Huskamute information – about the breed and FAQs

Huskamutes, or Alaskan Huskies, are a relatively new type of snow dog, created from crossing Alaskan Malamutes with Siberian Huskies.

Having been bred over-seas for several years, Huskamutes are now becoming more popular in the UK.

The Huskamutes popularity stems from their good looks and gentle temperament that results from the combination of these breeds. Huskamutes are larger than their Siberian husky counterparts (somewhere between the size of a border collie and German shepherd) and have very strong Malamute markings, whilst retaining the ice blue eyes of the Siberian Husky. Ours have the same gentle and loving temperament of the Malamutes, making them ideal family pets. Huskamutes are also good working dogs as the combination of the Malamutes strength and stamina and the Siberian’s speed and agility make them great sled dogs.

Unfortunately, Huskamutes are still not a registered ‘pure-breed’ and as such can’t be Kennel Club registered.
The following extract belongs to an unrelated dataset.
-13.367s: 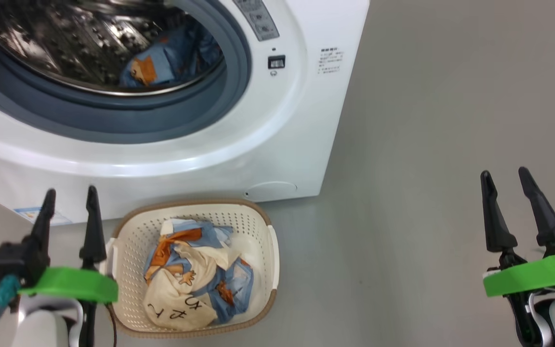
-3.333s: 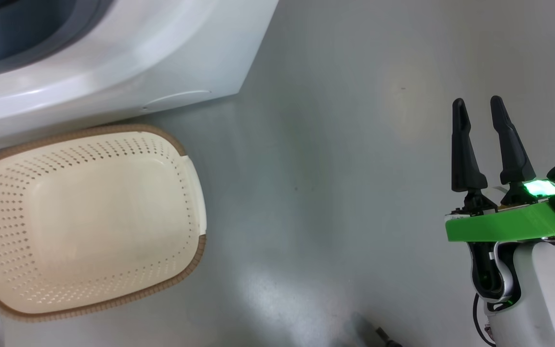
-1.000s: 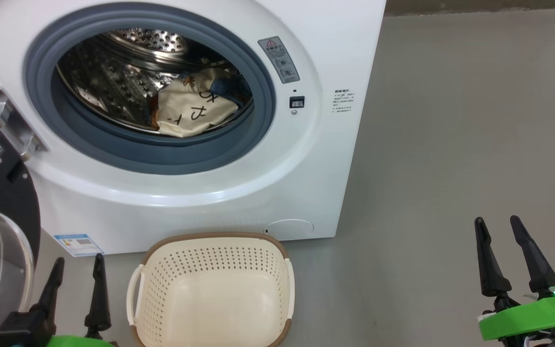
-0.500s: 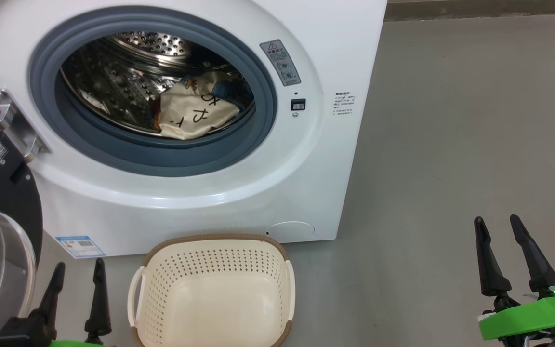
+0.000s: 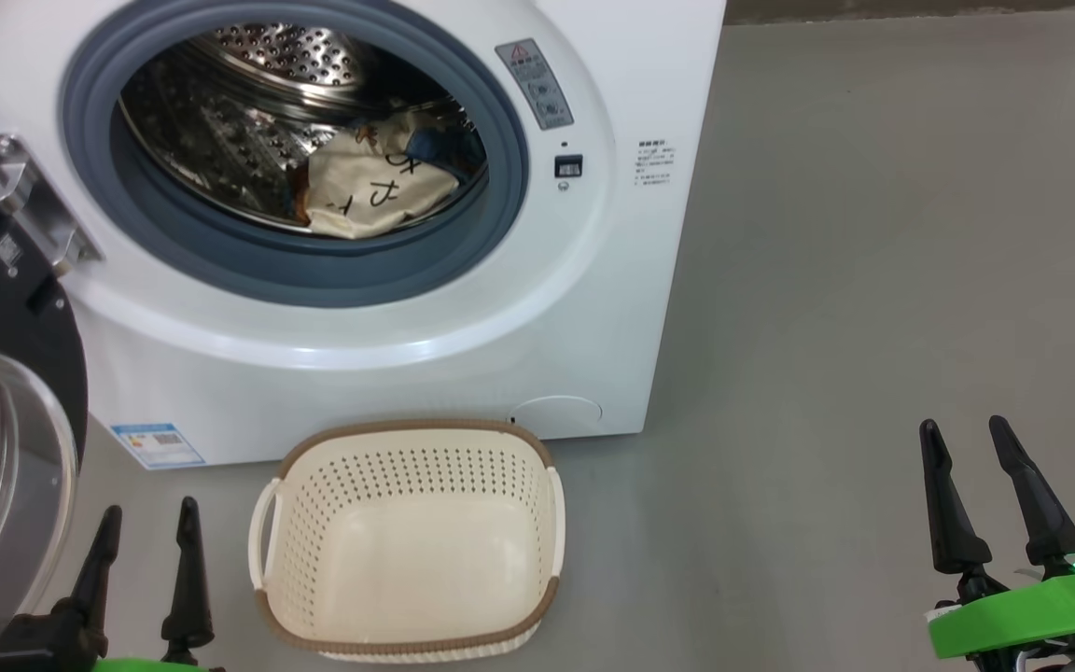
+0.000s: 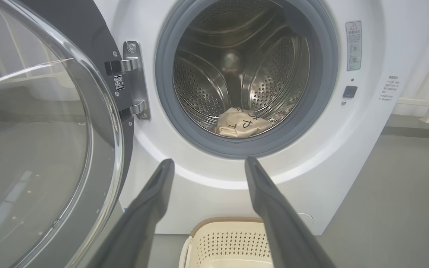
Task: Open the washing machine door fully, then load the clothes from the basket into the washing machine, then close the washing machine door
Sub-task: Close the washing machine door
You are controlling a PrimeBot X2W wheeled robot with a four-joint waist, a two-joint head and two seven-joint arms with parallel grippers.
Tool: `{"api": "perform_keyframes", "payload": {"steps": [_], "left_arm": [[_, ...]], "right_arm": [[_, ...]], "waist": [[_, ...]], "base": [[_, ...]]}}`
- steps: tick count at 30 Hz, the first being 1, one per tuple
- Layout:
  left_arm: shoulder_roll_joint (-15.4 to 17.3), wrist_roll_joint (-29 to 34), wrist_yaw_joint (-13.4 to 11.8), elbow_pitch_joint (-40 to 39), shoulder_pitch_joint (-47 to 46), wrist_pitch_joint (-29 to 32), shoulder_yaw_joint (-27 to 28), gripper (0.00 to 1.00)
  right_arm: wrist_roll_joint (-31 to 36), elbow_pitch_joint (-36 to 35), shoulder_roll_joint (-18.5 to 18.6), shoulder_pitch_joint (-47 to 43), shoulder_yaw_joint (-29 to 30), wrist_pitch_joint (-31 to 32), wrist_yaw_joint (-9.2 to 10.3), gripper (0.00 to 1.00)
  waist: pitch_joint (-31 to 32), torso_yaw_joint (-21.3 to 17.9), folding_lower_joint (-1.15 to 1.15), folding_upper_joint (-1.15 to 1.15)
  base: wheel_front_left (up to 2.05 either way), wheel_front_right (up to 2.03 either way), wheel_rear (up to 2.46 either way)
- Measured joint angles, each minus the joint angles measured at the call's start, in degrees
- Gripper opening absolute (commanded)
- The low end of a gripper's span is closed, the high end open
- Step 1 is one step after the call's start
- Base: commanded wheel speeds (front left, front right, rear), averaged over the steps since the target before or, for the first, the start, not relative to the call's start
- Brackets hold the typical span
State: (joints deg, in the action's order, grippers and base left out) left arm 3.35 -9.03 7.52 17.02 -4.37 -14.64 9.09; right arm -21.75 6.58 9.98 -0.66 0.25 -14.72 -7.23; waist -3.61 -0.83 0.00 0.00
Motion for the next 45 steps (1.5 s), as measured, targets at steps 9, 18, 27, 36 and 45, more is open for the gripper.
{"api": "perform_keyframes", "payload": {"steps": [9,18,27,36,45], "left_arm": [[-0.15,0.00,0.00,-0.15,0.24,0.00,0.09,1.00],[-0.32,0.09,0.00,-0.68,0.90,0.00,-0.08,1.00],[-0.75,0.00,0.00,-1.31,1.80,0.00,1.23,1.00],[-0.85,-0.60,0.00,-1.42,3.54,0.00,2.53,1.00],[-1.12,-1.58,0.00,-1.42,4.77,0.00,3.19,1.00]], "right_arm": [[0.01,0.00,-0.01,-0.03,0.15,0.00,0.00,1.00],[0.07,-0.46,0.00,-0.03,-0.27,0.00,0.00,1.00],[0.08,-0.70,0.45,-0.02,-1.78,0.00,0.00,1.00],[0.11,-0.53,0.96,0.10,-5.10,0.00,0.00,1.00],[0.13,-0.37,1.45,0.29,-7.97,0.00,0.00,1.00]], "waist": [[0.21,0.33,0.00,0.00],[0.42,2.42,0.00,0.00],[0.55,7.15,0.00,0.00],[0.93,13.97,0.00,0.00],[1.40,21.50,0.00,0.00]], "base": [[-0.64,0.64,0.00],[0.00,0.00,0.00],[0.00,0.00,0.00],[0.00,0.00,0.00],[0.00,0.00,0.00]]}}
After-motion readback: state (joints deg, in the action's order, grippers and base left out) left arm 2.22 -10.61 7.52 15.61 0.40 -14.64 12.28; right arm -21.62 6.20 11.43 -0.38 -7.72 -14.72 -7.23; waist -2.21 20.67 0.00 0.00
With all due respect to the Kennel Club and the excellent work they do, there is little difference between a ‘pure-breed’ and a ‘cross-breed’ and recognition is decided by a small group of people, many of whom describe Huskamutes in a derogatory way, often disregarding them as ‘mongrels’. All ‘pedigree’ breeds of dog have, at some point in their history, been created from crossing different breeds of dog to obtain a dog that is better suited to its work, better looking, or with a better temperament. Since, in our opinion, Huskamutes meet all three of these criteria and therefore comply with the primary objective of the Kennel Club (to promote the general improvement of dogs); we hope that they will one day be added to the ‘official’ list of snow dog breeds.

Living with Huskamutes:

We’ve found that Huskamutes make great family pets; they have gentle temperaments and their intelligence makes them quick to learn. The following points are worth knowing:

How easy is it to train Husakamutes? Huskamutes are reportedly easier to train then Siberian Huskies, their intelligence and eagerness to please certainly make them very trainable. However, due to their ‘pack-dog’ origins, they can be stubborn from time-to-time (as seems to be the case with most sled dogs). We would, therefore, recommend attending regular puppy/dog classes from as young as possible – this certainly works well for us and was very enjoyable for both us and the dogs. Don’t panic though – they might not be the ideal 1st dog, but anyone with experience in owning other breeds such as collies, German shepherds, spaniels, etc. will be just fine. Remember different dogs are good at different things; don’t expect your Huskamute to be better at retrieval exercises than all the Labradors in his puppy class, and they won’t do as well as the collies at obedience and heelwork, but ours do stays and downs very well (I think it’s in their pack-dog nature to be quite trusting of you) and, if you convince your puppy class to do a sled pulling or tug-of-war exercise, you’ll have the best dog in the class by miles!!!

Do they need a lot of exercises? Yes, but not significantly more than other dogs of their size. We find that 30-60minutes walk a day is fine with a long walk or two on the weekends. Like all types of husky, Huskamutes love to run; we have harnesses for ours that allow them to pull us through the forest on mountain bikes. Other people get involved in Cani-cross (cross country running with your dog) or even join a British husky team (there are surprisingly many around), but as long as they get a good amount of exercise and stimulation they’ll be great. They tend to let you know if they’re not exercised enough, normally by digging up your plants or ‘unmaking’ your bed!

I’ve heard I can’t let huskies off the lead, is this true for Huskamutes?

This is a contentious issue. In theory, any dog should be OK off the lead if it is well trained to recall. It is probably true that the snow dogs love of running and a high degree of ‘chase’ make them potentially less likely to recall well, but it very much depends on the dog and the situation; ours would be fine in an enclosed area or well-fenced footpath, but we choose not to let them off in the New Forest because there are no fences or boundaries and they have a tendency to chase deer, of which there are many!

Do they molt? Yes. Once or twice a year – normally coinciding with changes in the weather. However, in our experience, it’s all over in a couple of weeks and regular brushing helps remove their thick undercoat without letting if spread throughout the house.

Do Huskamutes get on with strangers, children, or other pets?

Like any dog, this very much depends on the way they are brought up, but we would say absolutely yes! Their temperament makes them very friendly to anyone that they meet – part of sled dog tradition is the breeds are bred to get on with and work with, any human the meet, so they are not one-man dogs; they will love everyone, to the extent that they’d sooner greet burglars with a lick and show them around the house than chase them off! Ours have been used to socializing with new people, dogs, and our cat, since they were young and we’ve never had any issues – we hope this picture illustrates that (and no, it wasn’t posed – they were lying like this when we walked in the room)!